Task goal -> An exact, complete copy of the data is all that is needed.

[Data extracted from a collection]
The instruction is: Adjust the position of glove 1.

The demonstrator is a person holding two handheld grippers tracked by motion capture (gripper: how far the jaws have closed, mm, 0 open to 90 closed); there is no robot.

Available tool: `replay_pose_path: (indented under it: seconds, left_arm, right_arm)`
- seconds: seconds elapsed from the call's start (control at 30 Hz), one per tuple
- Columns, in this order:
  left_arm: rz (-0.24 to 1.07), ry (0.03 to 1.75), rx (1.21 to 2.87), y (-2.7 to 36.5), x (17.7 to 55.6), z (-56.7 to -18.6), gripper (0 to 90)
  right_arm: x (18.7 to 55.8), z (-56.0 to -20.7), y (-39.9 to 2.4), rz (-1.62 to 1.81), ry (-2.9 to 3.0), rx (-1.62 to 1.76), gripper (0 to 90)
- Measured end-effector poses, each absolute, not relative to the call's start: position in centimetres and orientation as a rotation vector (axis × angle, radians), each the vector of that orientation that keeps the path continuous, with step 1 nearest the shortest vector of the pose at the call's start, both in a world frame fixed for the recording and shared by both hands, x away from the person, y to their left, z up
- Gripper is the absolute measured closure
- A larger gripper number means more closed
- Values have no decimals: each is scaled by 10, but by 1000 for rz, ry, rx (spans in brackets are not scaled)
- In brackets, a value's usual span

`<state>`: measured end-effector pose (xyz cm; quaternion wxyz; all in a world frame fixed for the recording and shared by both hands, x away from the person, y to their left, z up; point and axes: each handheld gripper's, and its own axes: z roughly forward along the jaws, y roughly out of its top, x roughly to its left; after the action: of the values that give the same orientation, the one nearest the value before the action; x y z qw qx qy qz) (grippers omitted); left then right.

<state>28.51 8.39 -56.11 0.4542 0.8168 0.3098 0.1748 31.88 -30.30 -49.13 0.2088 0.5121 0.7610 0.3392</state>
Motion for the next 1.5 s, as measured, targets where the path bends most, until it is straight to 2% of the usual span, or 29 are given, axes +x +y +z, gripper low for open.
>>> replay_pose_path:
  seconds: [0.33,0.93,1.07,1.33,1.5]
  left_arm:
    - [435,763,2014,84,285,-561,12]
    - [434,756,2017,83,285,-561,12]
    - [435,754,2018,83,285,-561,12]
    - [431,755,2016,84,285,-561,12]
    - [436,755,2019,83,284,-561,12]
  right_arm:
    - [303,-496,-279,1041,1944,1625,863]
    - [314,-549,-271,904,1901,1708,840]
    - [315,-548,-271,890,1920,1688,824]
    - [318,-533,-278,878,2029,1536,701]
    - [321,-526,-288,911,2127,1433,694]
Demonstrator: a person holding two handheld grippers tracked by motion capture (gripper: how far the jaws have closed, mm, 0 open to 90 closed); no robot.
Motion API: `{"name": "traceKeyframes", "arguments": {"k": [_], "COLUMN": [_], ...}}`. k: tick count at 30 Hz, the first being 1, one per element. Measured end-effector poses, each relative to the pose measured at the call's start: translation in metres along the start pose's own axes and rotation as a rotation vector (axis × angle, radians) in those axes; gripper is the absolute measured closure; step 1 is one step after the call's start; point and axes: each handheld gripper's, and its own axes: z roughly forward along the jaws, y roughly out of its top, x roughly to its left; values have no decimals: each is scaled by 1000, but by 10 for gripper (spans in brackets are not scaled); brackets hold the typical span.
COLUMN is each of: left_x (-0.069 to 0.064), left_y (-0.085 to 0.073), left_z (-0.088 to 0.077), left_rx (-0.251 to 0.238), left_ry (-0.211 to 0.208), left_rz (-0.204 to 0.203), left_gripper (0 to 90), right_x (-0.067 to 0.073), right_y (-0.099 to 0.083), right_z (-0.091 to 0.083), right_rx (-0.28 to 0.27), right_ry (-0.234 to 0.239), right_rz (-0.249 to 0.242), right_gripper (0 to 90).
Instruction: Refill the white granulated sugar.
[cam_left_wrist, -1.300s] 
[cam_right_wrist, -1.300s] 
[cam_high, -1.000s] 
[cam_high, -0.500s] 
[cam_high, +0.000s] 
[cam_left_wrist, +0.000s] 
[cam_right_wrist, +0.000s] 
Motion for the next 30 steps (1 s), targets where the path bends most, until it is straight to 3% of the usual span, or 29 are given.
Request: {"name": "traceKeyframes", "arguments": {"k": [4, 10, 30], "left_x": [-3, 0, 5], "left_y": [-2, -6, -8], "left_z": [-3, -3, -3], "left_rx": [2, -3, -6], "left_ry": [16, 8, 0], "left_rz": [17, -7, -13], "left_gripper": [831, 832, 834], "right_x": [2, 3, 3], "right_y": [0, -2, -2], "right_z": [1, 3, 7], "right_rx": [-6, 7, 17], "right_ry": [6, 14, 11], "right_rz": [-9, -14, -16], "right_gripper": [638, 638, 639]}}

Answer section ->
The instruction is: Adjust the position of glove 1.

The demonstrator is a person holding two handheld grippers tracked by motion capture (gripper: how far the jaws have closed, mm, 0 open to 90 closed); there is no robot.

Available tool: `replay_pose_path: (indented under it: seconds, left_arm, right_arm)`
- seconds: seconds elapsed from the call's start (control at 30 Hz), one per tuple
- Columns, in this order:
  left_arm: rz (-0.24 to 1.07), ry (0.03 to 1.75), rx (1.21 to 2.87), y (-2.7 to 36.5), x (17.7 to 55.6), z (-56.7 to -18.6), gripper (0 to 90)
  right_arm: x (18.7 to 55.8), z (-56.0 to -20.7), y (-39.9 to 2.4), rz (-1.62 to 1.81), ry (-2.9 to 3.0), rx (-1.62 to 1.76), gripper (0 to 90)
- Measured end-effector poses, each absolute, not relative to the call's start: position in centimetres and orientation as a rotation vector (axis × angle, radians), each the vector of that orientation that keeps the path continuous, with step 1 nearest the shortest vector of the pose at the call's start, both in a world frame fixed for the recording and shared by both hands, x away from the person, y to their left, z up
- Gripper is the absolute measured closure
- A larger gripper number means more closed
- Values have no decimals: each is scaled by 10, but by 1000 for rz, ry, rx (spans in brackets are not scaled)
- In brackets, a value's usual span

`<state>`: measured end-effector pose (xyz cm; quaternion wxyz; all in a world frame fixed for the recording and shared by both hands, x away from the person, y to their left, z up; point and axes: each handheld gripper's, and its own axes: z roughly forward along the jaws, y roughly out of its top, x roughly to its left; after the action: of the values that give the same orientation, the one nearest the value before the action; x y z qw qx qy qz) (grippers omitted); left then right.

<state>28.51 8.39 -56.11 0.4542 0.8168 0.3098 0.1748 31.88 -30.30 -49.13 0.2088 0.5121 0.7610 0.3392</state>
Motion for the next 1.5 s, as measured, targets where the path bends most, until it is straight to 2% of the usual span, or 29 are given, axes +x +y +z, gripper low for open.
>>> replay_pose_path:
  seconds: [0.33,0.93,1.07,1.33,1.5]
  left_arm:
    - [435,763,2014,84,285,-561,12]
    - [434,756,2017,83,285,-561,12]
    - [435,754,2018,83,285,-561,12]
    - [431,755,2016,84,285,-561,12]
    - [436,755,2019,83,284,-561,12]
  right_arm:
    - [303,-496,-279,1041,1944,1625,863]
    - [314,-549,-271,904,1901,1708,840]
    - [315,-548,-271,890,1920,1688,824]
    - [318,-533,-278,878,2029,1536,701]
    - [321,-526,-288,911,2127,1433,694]
Demonstrator: a person holding two handheld grippers tracked by motion capture (gripper: how far the jaws have closed, mm, 0 open to 90 closed); no robot.
Motion API: `{"name": "traceKeyframes", "arguments": {"k": [_], "COLUMN": [_], ...}}`. k: tick count at 30 Hz, the first being 1, one per element. Measured end-effector poses, each relative to the pose measured at the call's start: translation in metres along the start pose's own axes and rotation as a rotation vector (axis × angle, radians) in those axes; gripper is the absolute measured closure; step 1 is one step after the call's start; point and axes: each handheld gripper's, and its own axes: z roughly forward along the jaws, y roughly out of its top, x roughly to its left; values have no decimals: each is scaled by 1000, but by 10 for gripper (spans in brackets are not scaled); brackets hold the typical span.
COLUMN is each of: left_x (-0.069 to 0.064), left_y (-0.085 to 0.073), left_z (-0.088 to 0.077), left_rx (-0.251 to 0.238), left_ry (-0.211 to 0.208), left_rz (-0.204 to 0.203), left_gripper (0 to 90), right_x (-0.067 to 0.073), right_y (-0.099 to 0.083), right_z (-0.091 to 0.083), right_rx (-0.28 to 0.27), right_ry (-0.234 to 0.239), right_rz (-0.249 to 0.242), right_gripper (0 to 90).
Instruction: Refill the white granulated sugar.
[cam_left_wrist, -1.300s] 
[cam_right_wrist, -1.300s] 
[cam_high, -1.000s] 
[cam_high, -0.500s] 
[cam_high, +0.000s] 
[cam_left_wrist, +0.000s] 
[cam_right_wrist, +0.000s] 
Motion for the next 30 steps (1 s), targets where the path bends most, until it is straight to 3% of the usual span, or 29 are given.
Request: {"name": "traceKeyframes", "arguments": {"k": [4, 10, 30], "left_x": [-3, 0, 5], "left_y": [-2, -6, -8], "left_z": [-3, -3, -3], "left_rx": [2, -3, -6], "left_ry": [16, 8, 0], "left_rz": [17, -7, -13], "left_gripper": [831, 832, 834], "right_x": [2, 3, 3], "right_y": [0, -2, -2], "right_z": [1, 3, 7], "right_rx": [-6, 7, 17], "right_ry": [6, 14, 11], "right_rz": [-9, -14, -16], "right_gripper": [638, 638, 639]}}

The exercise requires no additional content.